The Creation and Use of Induced Pluripotent Stem Cells
Marius Wernig Alexander Meissner, Ruth Foreman, Tobias Brambrink, Manching Ku, Konrad Hochedlinger, Bradley E. Bernstein and Rudolf Jaenisch. 2007. In vitro reprogramming of fibroblasts into a pluripotent ES-cell-like state. Nature 448:318-325.
Briefly tell us a bit about yourself and your career path over the years leading to your investigations of somatic cell reprogramming and embryonic stem cells. Additionally can you please comment generally on how only 4 genes seem to be required for reprogramming? This is something I never would have imagined, did you?
In 2006 Dr Yamanaka suggested 24 genes that are expressed in mouse ES cells that may be the most important for reprogramming. Why has your lab and Yamanaka’s lab only focused on Oct4, Sox2, c-myc and Klf4? Would you expect that induced expression of all 24 would make a more realistic and effective ES-like cell?
Class wide generated questions about the data:
a) Why was the Retroviral GFP not expressed by the iPS lines (Figure 1)?
b) The microarray data between the ES and iPS cells had almost identical gene expression profiles and were almost complete opposites of the MEF expression profile. Did you initially hypothesize that there would be such a striking similarity between the iPS and ES cells and contrast between the MEF and ES cells as displayed by the microarray data (Figure 2f)?
c) Although these iPS cells show extremely similar gene expression profiles, methylation, and chromatin modifications; there do appear to be some differences such as the chromatin modifications shown in Figure 3a. Can you please explain the nature of these differences? How can you be certain that these cells are in fact similar enough?

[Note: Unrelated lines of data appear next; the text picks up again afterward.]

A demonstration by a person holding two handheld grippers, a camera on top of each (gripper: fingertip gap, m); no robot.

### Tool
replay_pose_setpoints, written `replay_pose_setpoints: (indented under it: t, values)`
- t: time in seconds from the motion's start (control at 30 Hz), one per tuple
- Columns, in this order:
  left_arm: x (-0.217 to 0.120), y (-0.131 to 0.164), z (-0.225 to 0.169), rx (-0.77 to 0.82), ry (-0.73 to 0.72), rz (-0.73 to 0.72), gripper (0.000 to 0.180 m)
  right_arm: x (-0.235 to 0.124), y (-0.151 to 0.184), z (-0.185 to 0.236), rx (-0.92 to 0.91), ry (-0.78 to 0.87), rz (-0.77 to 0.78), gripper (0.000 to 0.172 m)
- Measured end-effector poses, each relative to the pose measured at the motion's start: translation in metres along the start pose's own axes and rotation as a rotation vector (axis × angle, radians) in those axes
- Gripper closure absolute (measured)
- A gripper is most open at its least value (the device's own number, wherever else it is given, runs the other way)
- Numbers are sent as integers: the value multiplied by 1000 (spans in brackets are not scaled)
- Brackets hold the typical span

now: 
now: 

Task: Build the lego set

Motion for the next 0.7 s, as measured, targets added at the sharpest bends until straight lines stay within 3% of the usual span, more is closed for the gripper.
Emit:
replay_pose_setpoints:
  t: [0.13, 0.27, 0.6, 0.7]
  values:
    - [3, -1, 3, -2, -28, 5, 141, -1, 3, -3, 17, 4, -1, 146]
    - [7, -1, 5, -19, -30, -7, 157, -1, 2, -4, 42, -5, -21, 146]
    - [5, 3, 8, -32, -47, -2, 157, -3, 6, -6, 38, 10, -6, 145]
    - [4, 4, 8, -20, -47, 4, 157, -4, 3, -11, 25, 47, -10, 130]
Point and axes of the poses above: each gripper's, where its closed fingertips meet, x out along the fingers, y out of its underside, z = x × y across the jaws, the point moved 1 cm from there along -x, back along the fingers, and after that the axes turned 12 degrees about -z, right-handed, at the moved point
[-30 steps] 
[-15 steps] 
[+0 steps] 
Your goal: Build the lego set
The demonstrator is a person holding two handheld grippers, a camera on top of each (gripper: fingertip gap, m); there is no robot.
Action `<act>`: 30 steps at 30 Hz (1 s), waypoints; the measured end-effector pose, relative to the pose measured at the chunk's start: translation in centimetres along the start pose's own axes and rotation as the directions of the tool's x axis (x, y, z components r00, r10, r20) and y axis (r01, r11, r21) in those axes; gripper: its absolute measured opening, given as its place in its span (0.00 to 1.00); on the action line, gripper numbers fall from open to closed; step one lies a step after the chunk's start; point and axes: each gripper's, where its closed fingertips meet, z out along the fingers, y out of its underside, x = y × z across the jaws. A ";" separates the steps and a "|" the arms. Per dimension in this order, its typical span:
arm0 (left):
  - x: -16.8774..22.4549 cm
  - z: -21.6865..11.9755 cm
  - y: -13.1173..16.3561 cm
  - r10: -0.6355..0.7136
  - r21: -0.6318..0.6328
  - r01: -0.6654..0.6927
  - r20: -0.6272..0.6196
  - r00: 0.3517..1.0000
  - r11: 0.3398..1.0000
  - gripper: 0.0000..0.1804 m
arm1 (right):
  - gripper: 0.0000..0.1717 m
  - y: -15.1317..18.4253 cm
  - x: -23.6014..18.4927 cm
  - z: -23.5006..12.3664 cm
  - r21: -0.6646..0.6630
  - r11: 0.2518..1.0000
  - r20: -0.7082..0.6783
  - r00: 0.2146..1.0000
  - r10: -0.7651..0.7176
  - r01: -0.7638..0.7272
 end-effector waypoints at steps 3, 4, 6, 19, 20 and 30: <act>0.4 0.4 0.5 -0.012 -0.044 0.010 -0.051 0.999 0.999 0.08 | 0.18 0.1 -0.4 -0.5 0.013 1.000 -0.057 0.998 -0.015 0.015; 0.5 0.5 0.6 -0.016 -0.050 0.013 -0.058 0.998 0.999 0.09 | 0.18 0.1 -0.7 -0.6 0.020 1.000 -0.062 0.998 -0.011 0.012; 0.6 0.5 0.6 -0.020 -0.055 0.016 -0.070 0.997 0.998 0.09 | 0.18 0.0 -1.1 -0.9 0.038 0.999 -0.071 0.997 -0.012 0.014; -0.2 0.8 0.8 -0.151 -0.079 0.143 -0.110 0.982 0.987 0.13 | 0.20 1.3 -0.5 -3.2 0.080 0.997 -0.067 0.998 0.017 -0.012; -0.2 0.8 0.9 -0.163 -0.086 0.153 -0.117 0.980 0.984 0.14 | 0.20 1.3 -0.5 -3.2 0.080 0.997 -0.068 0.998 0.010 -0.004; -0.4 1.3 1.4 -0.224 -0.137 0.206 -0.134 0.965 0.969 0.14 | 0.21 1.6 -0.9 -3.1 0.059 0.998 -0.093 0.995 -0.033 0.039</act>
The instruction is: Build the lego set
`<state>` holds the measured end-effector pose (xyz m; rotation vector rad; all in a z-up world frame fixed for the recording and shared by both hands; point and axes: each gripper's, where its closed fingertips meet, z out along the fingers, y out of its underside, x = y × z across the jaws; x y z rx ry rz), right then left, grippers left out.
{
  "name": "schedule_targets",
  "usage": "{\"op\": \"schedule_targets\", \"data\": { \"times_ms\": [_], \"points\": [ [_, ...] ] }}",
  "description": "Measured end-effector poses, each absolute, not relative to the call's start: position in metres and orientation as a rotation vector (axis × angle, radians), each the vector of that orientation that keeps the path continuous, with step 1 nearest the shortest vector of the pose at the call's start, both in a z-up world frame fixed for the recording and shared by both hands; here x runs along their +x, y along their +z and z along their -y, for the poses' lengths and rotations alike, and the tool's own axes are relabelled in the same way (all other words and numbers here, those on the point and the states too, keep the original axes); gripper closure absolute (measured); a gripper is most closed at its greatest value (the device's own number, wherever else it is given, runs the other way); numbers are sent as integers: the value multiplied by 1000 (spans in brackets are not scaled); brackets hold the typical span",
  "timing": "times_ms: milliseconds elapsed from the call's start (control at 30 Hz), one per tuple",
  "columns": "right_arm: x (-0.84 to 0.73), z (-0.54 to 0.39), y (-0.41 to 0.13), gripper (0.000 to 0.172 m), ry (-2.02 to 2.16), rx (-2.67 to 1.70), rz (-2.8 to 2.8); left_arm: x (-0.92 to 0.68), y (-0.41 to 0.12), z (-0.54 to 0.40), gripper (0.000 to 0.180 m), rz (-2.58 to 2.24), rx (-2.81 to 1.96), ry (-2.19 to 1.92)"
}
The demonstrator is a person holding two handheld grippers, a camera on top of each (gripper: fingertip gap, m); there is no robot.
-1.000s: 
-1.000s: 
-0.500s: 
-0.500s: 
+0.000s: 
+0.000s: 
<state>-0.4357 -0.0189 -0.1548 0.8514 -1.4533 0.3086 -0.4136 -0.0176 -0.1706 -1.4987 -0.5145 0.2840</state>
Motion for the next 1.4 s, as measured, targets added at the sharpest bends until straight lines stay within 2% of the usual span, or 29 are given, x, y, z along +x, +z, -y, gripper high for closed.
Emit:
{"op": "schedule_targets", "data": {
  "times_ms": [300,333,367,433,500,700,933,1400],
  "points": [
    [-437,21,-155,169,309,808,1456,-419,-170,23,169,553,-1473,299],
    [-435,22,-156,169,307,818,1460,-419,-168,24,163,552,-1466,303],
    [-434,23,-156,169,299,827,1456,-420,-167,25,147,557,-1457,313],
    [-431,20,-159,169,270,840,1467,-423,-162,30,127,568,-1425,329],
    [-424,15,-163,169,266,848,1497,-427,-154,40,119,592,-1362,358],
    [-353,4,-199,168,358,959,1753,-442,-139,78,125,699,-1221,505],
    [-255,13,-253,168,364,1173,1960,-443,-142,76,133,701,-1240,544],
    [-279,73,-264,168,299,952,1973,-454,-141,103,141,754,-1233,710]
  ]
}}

Continued class wide questions about data:
d) Overall reprogramming was improved from past studies but still tends to be a sluggish and inefficient process, with ES-like cell colonies developing only after 20 days of culturing. Can you please speculate on the causes for the low efficiency?
e) Although iPS cells produce viable chimeras, long-term differences were not reported. How long do they live, and has their been any health problems with the chimeras over the long term?
One of the potential side effects of using stem cells is the danger of teratomas. In addition, your lab and others used the Myc oncogene as one of the 4 important reprogramming genes, and tumors were reported. How different are the iPS cells potential to form tumors as compared to ES cells? On November 30th, Yamanaka’s lab published new iPS lines that do not rely on the Myc gene and show reduced tumor formation. What do you think of this new data and do you see any other way to reduce the chance of tumor formation derived from iPS or ES cells?
To reprogram a somatic genome into an embryonic pluripotent state, you expressed Oct4, Sox2, c-myc and Klf4 by the use of retroviruses. Could you please explain the barriers the use of retroviral vectors presents to their use in therapeutic application? Can you imagine any other non-retroviral techniques to misexpress these genes in fibroblasts to reprogram them into a pluripotent ES-cell-like state?
In your opinion, does the use of iPS cells completely eliminate the ethical conflicts with the use of natural embryonic stem cells? If not, what other ethical issues continue to surround the use of iPS cells in research and therapy? If so, then do you see the use of iPS cell eventually eliminating the use of ES cells altogether, or minimally having a detrimental impact on the support for ES cell research?
Currently in your opinion what are the most pressing questions in the field of cell reprogramming and embryonic stem cell research? What steps is your lab taking to address those questions?